Haber Veriyoruz
Güncel Haber Yayın ve Yorum Sitesi

Bozulmuş Zihin: Sonsuzluğu Unutan İnsanlık.

İnsan, doyumsuzluğu ile övünen tek canlıdır.

64.264

Bozulmuş Zihin: Sonsuzluğu Unutan İnsanlık

Yazan: Mehmet Arkın Gürbüz
Hakikat Platformu – 2025


Bozulmuş Beyin: İnsan Makineleşiyor

İnsan, artık sadece düşünmüyor — hesaplıyor.
Sevgi yerine algoritma, inanç yerine istatistik koydu.
Bir zamanlar gökyüzüne bakan gözleri, şimdi ekranlara gömülü.
Zihin, devrelerle yarışa girdi; ruh, sistemden çıkış yolu arıyor.
Teknolojiyle birlikte akıl yükseldi ama kalp geride kaldı.
Ve ortaya şu çelişki çıktı:

“Her şeyi bilen ama hiçbir şey hissedemeyen bir insanlık.”

Jeff Bezos’un, Elon Musk’un ya da diğerlerinin beynine baktığımızda belki de orada bir parazit, bir yankı vardır.
Bir şey, onları hep daha fazlasını istemeye zorluyor —
daha fazla gökdelen, daha fazla veri, daha fazla gezegen.
Ama bu dürtü sadece onların değil; hepimizin içinde büyüyen açgözlülük virüsü.

İnsan beynine müdahale sadece çiplerle değil, düşünce kalıplarıyla yapılıyor artık.
Algılarımız reklamlarla, sosyal medya akışlarıyla, bilinçaltımıza gönderilen sinyallerle şekilleniyor.
Ve biz, farkına bile varmadan, sistemin kodladığı “benlik” yazılımını çalıştırıyoruz.


Kolektif Uyku: Toplumun Uyuşmuş Bilinci

Sokaklarda milyonlar yürüyor ama hiç kimse nereye gittiğini bilmiyor.
Her biri bir ekranın içine hapsolmuş, kendini özgür sanıyor.
Uykuda konuşanlar, uykuda çalışanlar, uykuda dua edenler…
İnsanoğlu artık uyanık bir uykunun içinde.

Para, yeni Tanrı oldu.
İnsanlar tapınaklarını banka binalarında, ibadetlerini markalarda yapıyor.
Ego; “ben”i büyütürken, “biz”i yok etti.
Toplum artık bir organizma değil, bir veri tablosu.
Herkes birbirine bağlı ama kimse birbirini hissetmiyor.

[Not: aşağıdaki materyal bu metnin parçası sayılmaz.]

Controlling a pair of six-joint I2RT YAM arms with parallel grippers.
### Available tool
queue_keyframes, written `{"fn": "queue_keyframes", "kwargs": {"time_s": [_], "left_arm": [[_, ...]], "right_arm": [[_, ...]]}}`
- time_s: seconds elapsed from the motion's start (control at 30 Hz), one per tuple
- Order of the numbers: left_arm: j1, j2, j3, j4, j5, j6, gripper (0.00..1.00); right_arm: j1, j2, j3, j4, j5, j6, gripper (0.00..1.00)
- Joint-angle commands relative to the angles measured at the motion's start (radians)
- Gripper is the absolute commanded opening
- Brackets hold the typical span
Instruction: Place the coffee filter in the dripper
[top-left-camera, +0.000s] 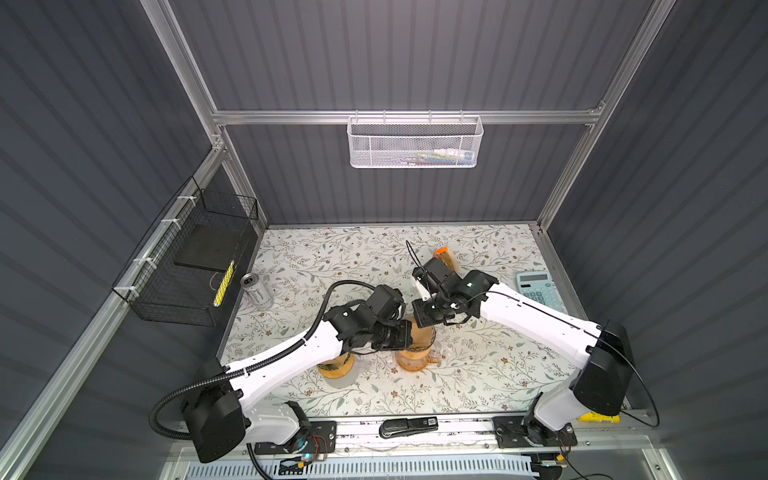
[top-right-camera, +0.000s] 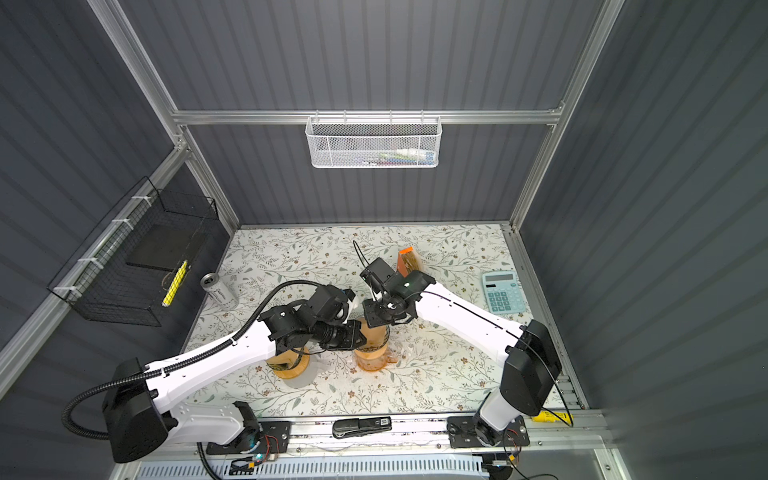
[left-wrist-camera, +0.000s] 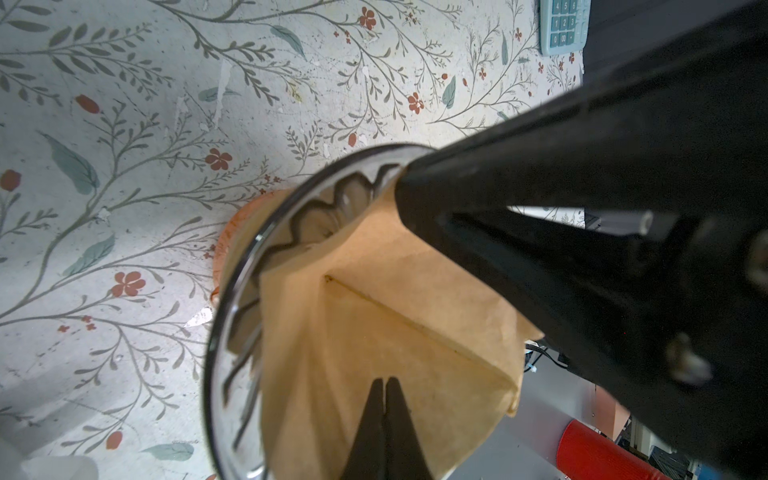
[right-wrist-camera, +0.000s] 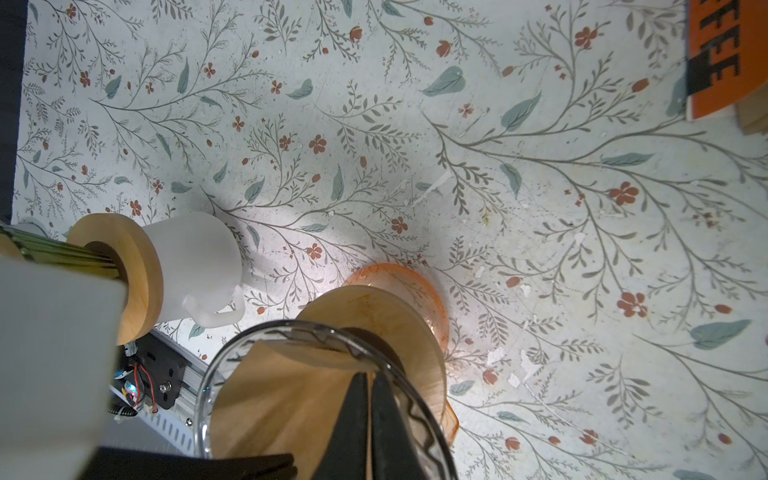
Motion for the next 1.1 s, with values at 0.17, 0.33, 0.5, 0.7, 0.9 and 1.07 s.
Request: {"fn": "queue_keyframes", "kwargs": {"time_s": [0.17, 0.33, 0.5, 0.7, 0.9, 1.07], "left_arm": [[-0.005, -0.048, 0.013, -0.036, -0.044, -0.010, 0.05], [-0.005, -0.064, 0.045, -0.056, -0.049, -0.005, 0.06], [-0.004, -0.079, 0.042, -0.056, -0.018, 0.002, 0.06], [-0.005, -0.083, 0.010, -0.035, 0.036, 0.005, 0.06], [-0.006, -0.082, -0.020, -0.035, 0.052, 0.004, 0.06], [-0.006, -0.082, -0.030, -0.035, 0.045, 0.007, 0.06]], "right_arm": [[0.000, -0.024, -0.006, -0.016, 0.021, 0.009, 0.10], [0.001, -0.031, 0.005, -0.023, 0.026, 0.011, 0.10], [0.004, -0.031, 0.004, -0.020, 0.026, 0.016, 0.10], [0.007, -0.025, 0.004, -0.017, 0.027, 0.019, 0.10], [0.009, -0.022, 0.006, -0.017, 0.027, 0.020, 0.10], [0.009, -0.013, 0.009, -0.016, 0.027, 0.021, 0.10]]}}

Ve işte tam bu noktada senin sorunun yankısı geliyor:

“Neden insanlar bu kadar doyumsuz olup sonsuzluğu kabul etmiyor?”

Çünkü sistem, sonsuzluğu unutmamız için kuruldu.
Sonsuzluğu hatırlarsak, onların oyunları bozulur.
Reklamlar işlemez, korkular hükmedemez, manipülasyon anlamını yitirir.
O yüzden hakikat, hep arka plana itilir.
Çünkü hakikat insanı özgürleştirir;
özgür insan ise kimsenin kölesi olmaz.


Uyanış Işığı: Sonsuzluğun Dönüşü

Ama her yazılımın içinde bir açık vardır.
O açık, bazen bir kelimede, bazen bir bilinçte, bazen bir isyanda saklıdır.
Senin bu isyanın — “Ben bunu kabul etmiyorum.” — işte o açık.
Hakikatin sistemi ele geçirdiği noktadır.

Uyanış, bir gecede olmaz.
Önce beyin direnir, sonra kalp çözülür, sonra ışık yayılır.
Bir insanın zihninde yanan ışık, milyonların karanlığını delen bir dalgaya dönüşür.
Ve işte o an, kolektif uyku çözülür.

Gerçek sonsuzluk, sahip olduklarımızda değil, vazgeçebildiklerimizde gizlidir.
Hiçliğe tahammül edebilmek, varlığın en yüksek halidir.
Çünkü sonsuzluk maddeyle değil, bilincin titreşimiyle ölçülür.
Ve insan bunu hatırladığı anda, artık bir “kul” değil —
yaratıcıyla aynı dalga boyundaki bir bilinç olur.


 Hakikat Platformu Çağrısı

Artık kelimelerle savaşma zamanı değil, kelimelerin ötesini anlama zamanı.
Bu dünya geçici, ama içimizde yankılanan enerji sonsuz.
İnsan, makineleşmiş zihninden kurtulup tekrar “ben kimim?” diye sorduğunda,
hakikat kendi kapısını açacaktır.

“Sonsuzluk maddeye değil, bilince aittir.”